WHAT THE EXERCISE ASKS:
Copy, exactly and without additions, every line in the records below from the one holding "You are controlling" through the one holding "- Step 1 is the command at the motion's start", both ends included.

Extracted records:
++++++++

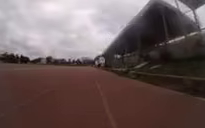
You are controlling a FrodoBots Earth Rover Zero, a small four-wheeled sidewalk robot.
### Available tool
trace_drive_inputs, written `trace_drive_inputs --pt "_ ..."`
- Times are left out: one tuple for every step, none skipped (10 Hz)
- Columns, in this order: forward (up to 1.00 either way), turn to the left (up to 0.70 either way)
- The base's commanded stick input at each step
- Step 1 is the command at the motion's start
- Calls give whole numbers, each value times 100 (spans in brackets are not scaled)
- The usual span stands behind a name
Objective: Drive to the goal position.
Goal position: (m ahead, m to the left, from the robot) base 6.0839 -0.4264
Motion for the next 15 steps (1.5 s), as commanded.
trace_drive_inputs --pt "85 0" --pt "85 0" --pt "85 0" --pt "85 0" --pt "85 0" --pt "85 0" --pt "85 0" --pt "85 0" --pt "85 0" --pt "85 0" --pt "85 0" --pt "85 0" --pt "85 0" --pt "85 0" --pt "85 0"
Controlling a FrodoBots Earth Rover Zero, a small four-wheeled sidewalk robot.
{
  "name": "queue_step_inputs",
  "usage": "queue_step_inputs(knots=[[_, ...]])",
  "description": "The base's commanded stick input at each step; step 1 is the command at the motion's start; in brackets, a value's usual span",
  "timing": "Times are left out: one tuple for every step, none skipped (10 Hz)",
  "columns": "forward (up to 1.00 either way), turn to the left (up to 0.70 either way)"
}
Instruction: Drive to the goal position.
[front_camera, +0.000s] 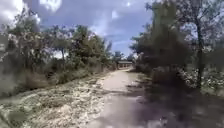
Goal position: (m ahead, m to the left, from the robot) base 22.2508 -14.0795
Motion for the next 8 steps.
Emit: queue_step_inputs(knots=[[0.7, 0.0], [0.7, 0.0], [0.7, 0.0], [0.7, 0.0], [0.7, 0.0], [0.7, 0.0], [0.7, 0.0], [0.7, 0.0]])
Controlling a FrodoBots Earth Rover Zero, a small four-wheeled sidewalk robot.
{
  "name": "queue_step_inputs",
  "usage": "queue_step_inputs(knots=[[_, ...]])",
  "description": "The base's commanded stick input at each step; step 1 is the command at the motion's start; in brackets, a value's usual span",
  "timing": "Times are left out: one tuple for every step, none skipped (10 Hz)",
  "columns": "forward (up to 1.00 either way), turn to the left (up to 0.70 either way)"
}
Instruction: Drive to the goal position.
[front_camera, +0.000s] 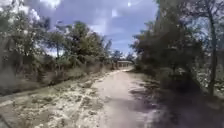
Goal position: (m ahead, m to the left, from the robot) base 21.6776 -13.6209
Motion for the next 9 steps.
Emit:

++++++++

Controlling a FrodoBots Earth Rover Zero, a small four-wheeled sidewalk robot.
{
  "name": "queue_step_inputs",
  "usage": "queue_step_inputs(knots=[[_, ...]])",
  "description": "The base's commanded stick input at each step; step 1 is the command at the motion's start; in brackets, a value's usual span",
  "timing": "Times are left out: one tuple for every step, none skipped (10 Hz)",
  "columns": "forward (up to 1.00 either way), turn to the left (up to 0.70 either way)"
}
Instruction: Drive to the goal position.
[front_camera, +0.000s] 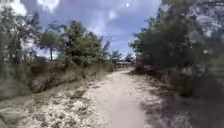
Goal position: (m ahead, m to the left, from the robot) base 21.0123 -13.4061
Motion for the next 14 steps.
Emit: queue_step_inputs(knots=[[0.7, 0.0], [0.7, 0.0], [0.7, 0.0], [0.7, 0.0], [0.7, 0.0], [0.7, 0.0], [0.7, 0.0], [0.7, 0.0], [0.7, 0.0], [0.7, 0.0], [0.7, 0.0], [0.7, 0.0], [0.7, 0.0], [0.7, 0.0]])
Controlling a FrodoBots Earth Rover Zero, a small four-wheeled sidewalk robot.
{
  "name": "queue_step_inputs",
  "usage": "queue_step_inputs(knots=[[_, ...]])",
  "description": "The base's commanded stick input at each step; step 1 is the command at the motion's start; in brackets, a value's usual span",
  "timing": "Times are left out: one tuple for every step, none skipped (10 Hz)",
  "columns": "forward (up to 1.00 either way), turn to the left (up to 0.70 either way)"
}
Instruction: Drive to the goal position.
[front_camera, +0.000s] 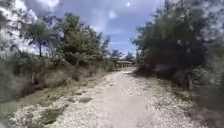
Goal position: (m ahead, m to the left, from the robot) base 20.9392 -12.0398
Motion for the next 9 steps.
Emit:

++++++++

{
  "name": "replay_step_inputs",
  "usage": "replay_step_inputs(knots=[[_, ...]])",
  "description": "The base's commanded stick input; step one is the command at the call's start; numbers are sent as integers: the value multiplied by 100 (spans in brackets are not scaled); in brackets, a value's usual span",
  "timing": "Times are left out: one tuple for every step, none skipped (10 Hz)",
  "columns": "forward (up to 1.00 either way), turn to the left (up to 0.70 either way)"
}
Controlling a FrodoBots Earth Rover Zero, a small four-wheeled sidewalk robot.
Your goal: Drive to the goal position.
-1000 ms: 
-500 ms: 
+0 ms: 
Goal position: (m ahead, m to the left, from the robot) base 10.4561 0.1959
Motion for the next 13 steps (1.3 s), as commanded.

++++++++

EXPECTED OUTPUT:
You are controlling a FrodoBots Earth Rover Zero, a small four-wheeled sidewalk robot.
### Available tool
trace_drive_inputs, written `trace_drive_inputs --pt "_ ..."`
- Times are left out: one tuple for every step, none skipped (10 Hz)
- Columns, in this order: forward (up to 1.00 either way), turn to the left (up to 0.70 either way)
- The base's commanded stick input at each step
- Step 1 is the command at the motion's start

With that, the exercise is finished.